July is known as "Tax Month" in South Korea, as the government prepares to unveil its tax reform proposals. Speculation and forecasts about potential tax changes are rampant. The Ministry of Economy and Finance has been issuing daily clarifications stating that the specifics of the 2026 tax reform plan have not yet been decided. It remains uncertain what taxes will change and how; only time will tell.
In the Yeouido financial district, tax issues are also a hot topic. The stock market is as sensitive to tax changes as the real estate market. There is a precedent for this sensitivity, particularly regarding the controversy surrounding the introduction of the Financial Investment Income Tax (known as the “금투세”) from 2022 to 2024. This tax applies to profits made from stock investments, while stock transactions are currently taxed only for major shareholders.
The introduction of the financial investment tax has sparked significant debate over the past two administrations. It was first introduced at the end of 2020 under the Moon Jae-in administration, with implementation set for early 2023. However, retail investors, often referred to as “개미,” strongly opposed it, with over 70% of public opinion polls reflecting opposition. A petition campaign demanding the repeal of the tax was also launched.
The Yoon Suk Yeol administration, which took office in 2022, postponed the implementation of the tax by two years to early 2025, again in response to retail investors' concerns. In 2024, the government officially decided to abolish the tax through the tax reform plan. The then-opposition party, the Democratic Party, faced internal conflict over how to respond to the government's decision to abolish the tax but ultimately agreed to its repeal.
Now, there are questions about whether the controversial financial investment tax could be reintroduced. As the stock market experiences a boom, concerns about asset polarization in the investment market have led to renewed discussions about the tax's potential revival.
The government maintains that no decisions have been made yet. However, there are signs of shifting sentiments, particularly from lawmakers in the ruling party who have begun to hint at possible changes to stock market-related taxes.

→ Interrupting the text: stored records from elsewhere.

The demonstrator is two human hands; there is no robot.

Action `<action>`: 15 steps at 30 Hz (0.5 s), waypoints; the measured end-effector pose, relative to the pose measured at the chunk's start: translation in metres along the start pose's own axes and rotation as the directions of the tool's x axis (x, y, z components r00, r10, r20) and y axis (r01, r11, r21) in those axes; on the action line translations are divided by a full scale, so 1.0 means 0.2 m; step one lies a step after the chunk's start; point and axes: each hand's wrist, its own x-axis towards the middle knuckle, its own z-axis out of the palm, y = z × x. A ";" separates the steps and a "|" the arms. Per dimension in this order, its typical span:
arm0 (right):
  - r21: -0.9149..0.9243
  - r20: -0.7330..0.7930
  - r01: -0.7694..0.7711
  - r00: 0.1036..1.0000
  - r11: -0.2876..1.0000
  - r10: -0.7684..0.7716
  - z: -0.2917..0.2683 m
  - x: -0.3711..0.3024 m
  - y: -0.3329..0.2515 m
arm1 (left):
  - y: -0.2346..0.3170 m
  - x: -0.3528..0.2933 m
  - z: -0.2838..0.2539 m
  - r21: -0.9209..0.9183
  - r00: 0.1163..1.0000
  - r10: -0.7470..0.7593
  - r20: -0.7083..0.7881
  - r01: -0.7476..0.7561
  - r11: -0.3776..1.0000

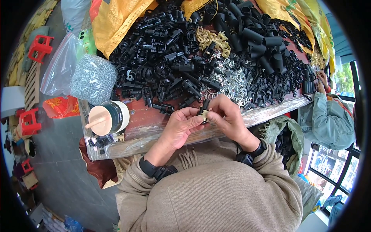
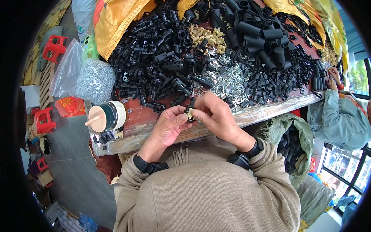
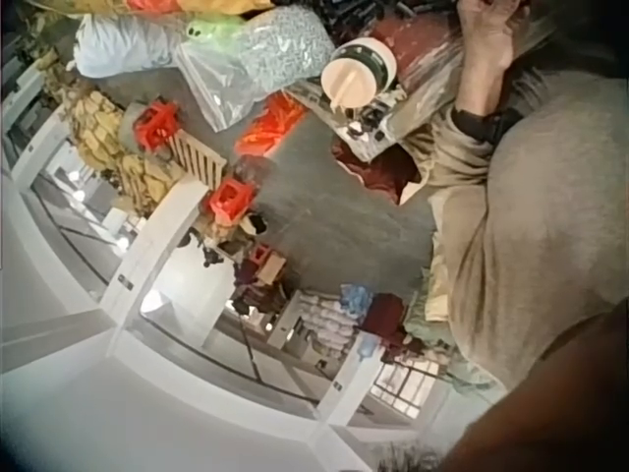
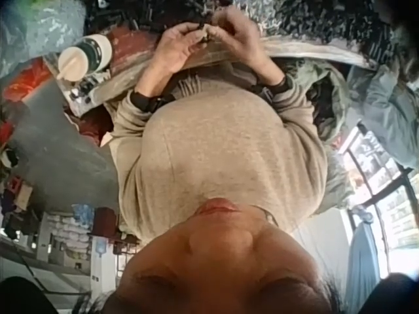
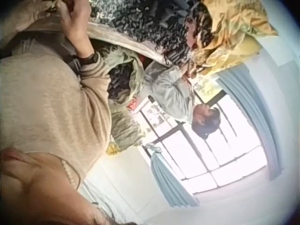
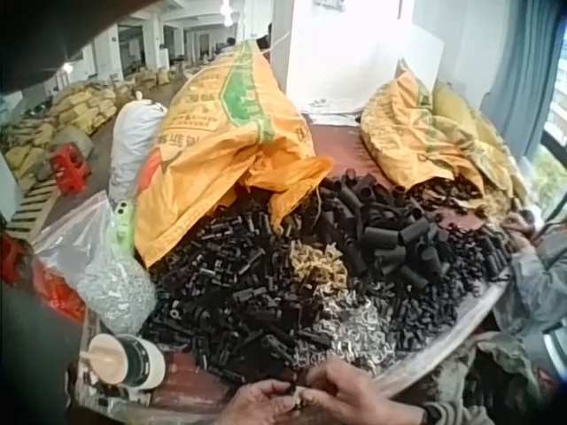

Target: Assembling small black plastic components by inserting metal pins into them at a production workbench.

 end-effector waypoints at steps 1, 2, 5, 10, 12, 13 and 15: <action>0.032 -0.048 -0.103 0.993 0.994 0.104 0.00 -0.01 -0.01 | 0.01 0.00 0.01 0.017 1.000 -0.008 -0.012 0.008 1.000; 0.032 -0.052 -0.103 0.993 0.994 0.105 0.00 -0.01 -0.01 | 0.01 0.00 0.02 0.034 1.000 -0.016 -0.023 0.017 0.999; 0.071 -0.024 -0.106 0.994 0.992 0.108 0.00 -0.03 0.03 | 0.00 0.00 0.02 0.112 1.000 -0.014 -0.027 0.016 0.994; -0.018 -0.023 0.000 1.000 1.000 -0.001 -0.15 -0.07 0.10 | 0.01 -0.02 0.01 0.101 1.000 0.009 0.022 -0.012 0.995; -0.292 -0.229 0.014 0.970 0.956 -0.084 -0.25 -0.10 0.15 | 0.01 -0.03 0.01 0.111 1.000 0.017 0.026 -0.020 0.994; -0.293 -0.231 0.013 0.969 0.956 -0.084 -0.28 -0.11 0.15 | 0.01 -0.03 0.01 0.120 0.999 0.026 0.030 -0.030 0.992; -0.371 -0.223 0.020 0.969 0.928 -0.110 -0.33 -0.14 0.13 | 0.01 -0.02 0.01 0.130 0.999 0.034 0.036 -0.038 0.991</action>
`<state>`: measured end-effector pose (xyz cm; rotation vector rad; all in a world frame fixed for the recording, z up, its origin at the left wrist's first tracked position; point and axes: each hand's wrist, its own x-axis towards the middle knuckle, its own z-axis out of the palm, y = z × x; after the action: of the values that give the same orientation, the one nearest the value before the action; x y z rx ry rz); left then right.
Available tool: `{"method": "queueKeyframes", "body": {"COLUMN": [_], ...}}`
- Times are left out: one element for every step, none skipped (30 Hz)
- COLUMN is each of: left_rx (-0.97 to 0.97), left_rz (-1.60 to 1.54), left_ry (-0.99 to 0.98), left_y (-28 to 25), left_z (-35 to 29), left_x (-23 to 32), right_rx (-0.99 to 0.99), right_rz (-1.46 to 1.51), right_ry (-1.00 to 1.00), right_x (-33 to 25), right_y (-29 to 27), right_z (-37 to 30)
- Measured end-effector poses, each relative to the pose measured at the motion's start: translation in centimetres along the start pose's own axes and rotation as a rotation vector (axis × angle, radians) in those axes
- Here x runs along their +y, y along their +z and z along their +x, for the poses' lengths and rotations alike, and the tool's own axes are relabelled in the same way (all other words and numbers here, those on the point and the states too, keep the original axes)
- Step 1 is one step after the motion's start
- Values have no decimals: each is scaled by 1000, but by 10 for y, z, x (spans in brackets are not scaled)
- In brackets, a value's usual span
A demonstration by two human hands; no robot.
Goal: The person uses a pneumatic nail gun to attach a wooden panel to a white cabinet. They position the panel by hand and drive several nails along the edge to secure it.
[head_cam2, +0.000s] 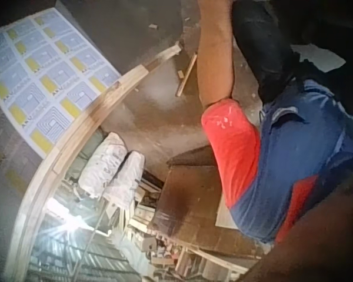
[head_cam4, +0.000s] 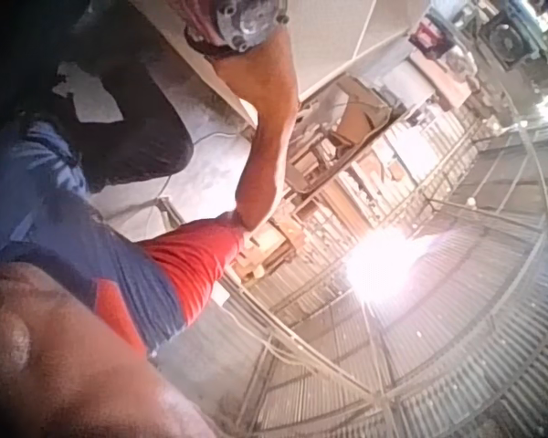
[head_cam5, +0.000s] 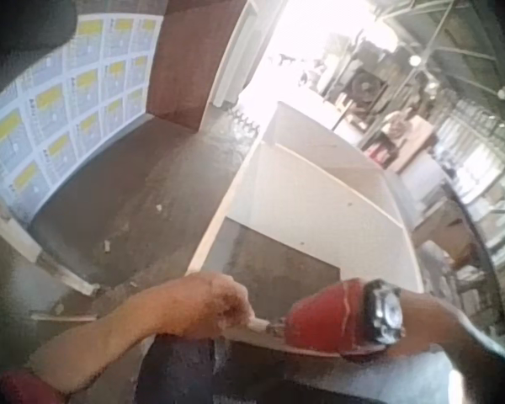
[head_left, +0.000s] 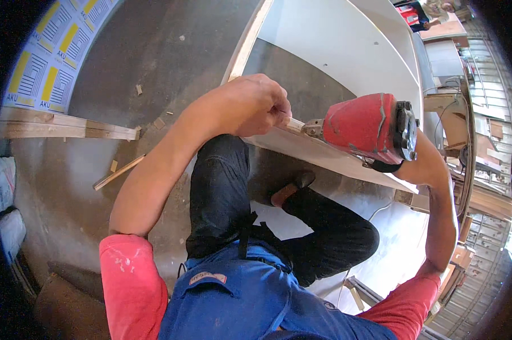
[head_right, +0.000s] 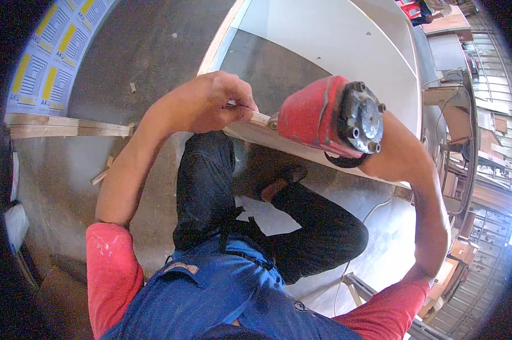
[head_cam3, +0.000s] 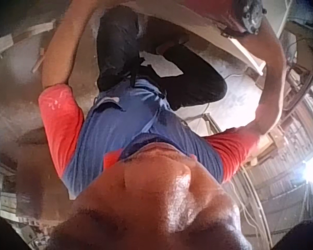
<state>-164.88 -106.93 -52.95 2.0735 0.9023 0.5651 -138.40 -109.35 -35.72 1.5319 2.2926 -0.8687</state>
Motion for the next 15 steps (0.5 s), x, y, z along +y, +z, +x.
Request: {"method": "queueKeyframes", "body": {"left_rx": [0, -1, 12, 23, 20, 35, 57, 62, -22, -108, -103, -88, -75, -71, -59], "left_rz": [-2, -5, 5, 20, 22, 11, 9, 20, 45, 64, 71, 141, 218, 231, 223], "left_ry": [8, 7, 17, 30, 33, 33, 31, 28, -61, -158, -172, -124, -72, -83, -109], "left_y": [1, 1, 2, 2, 3, 4, 0, -7, -16, -22, -27, -33, -38, -40, -41], "left_z": [1, 1, 0, -1, -1, -2, -3, -2, -1, -2, -5, -9, -12, -17, -23], "left_x": [0, 0, -1, 0, 0, -1, 2, 6, 12, 15, 12, 6, 4, 5, 7], "right_rx": [3, 9, -24, -35, -48, -36, -25, -15, -1, 10, 23, 31, 9, -6, -20], "right_rz": [54, 109, 49, 23, -5, -4, -6, -6, -32, -26, -25, -26, -27, -6, 15], "right_ry": [81, 160, 141, 133, 124, 69, 27, -7, -38, -43, -51, -62, -44, -32, -20], "right_x": [0, 0, 3, 4, 5, 5, 6, 6, 10, 9, 7, 4, 1, 1, 1], "right_y": [0, -1, -2, -2, -2, -1, -1, -1, 0, 3, 4, 5, 4, 4, 4], "right_z": [-1, -1, -2, -3, -3, 0, 1, 1, -1, -4, -6, -8, -8, -7, -6]}}
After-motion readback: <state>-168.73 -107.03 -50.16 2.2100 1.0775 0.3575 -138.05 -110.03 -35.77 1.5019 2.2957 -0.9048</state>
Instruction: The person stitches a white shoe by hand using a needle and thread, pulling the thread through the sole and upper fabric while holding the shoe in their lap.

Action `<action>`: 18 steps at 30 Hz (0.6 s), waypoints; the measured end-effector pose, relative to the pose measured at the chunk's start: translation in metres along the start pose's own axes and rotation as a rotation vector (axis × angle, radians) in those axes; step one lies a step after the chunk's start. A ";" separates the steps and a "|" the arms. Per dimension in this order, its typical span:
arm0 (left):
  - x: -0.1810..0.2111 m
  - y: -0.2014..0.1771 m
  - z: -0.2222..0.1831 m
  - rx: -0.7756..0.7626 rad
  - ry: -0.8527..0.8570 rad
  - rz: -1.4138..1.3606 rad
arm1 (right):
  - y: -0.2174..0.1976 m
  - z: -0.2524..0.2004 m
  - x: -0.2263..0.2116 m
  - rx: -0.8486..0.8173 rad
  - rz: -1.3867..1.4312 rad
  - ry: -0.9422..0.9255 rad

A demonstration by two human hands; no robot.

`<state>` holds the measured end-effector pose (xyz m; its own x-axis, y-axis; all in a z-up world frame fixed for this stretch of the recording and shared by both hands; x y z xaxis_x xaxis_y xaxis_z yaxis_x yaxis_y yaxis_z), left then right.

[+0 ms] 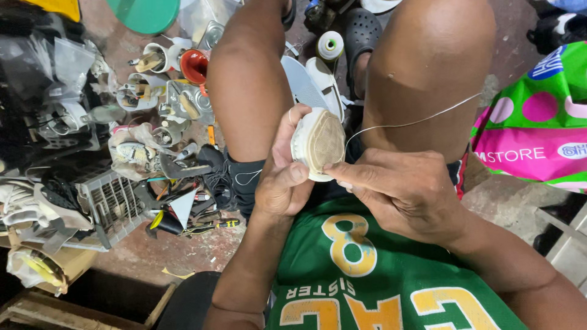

The discussion was initiated by Jin Sung-jun, a member of the Democratic Party and a prominent advocate for the financial investment tax. In a radio appearance on June 16, he reiterated his support for the tax, stating, "The financial investment tax not only serves to redistribute wealth but also modernizes the irrational aspects of our financial tax system. Since it only taxes profits exceeding 50 million won, it is actually beneficial for most small investors."
At a forum held on June 23 in the National Assembly, discussions about reforming capital market taxation included proposals for taxing unrealized gains on both real estate and stocks. For instance, it was suggested that taxes should be levied on substantial unrealized gains from stock investments even if the stocks are not sold.
The prospect of the financial investment tax's revival has already stirred anxiety among retail investors. Major online forums related to stocks are filled with comments warning that the reintroduction of the tax could lead to a significant market crash. The argument that the tax aligns with the fundamental principle of taxation—"taxation where there is income"—does not resonate with retail investors, who feel that any new tax would diminish the attractiveness of domestic stock investments, potentially driving away foreign investors and large stakeholders.
In this context, the financial investment tax has become a matter of belief rather than mere speculation and analysis. Proponents of the tax have failed to assuage fears that its introduction would lead to a market collapse, and arguments for correcting an irrational tax system do not alleviate concerns about the potential exodus of major investors. Like real estate, the stock market and its investors are highly sensitive to tax changes.
As the KOSPI index fluctuates dramatically, experiencing both sharp declines and surges, the market remains highly reactive to negative news. As 2026 unfolds, it remains to be seen what conclusions the government will reach regarding the financial investment tax.
* This article has been translated by AI.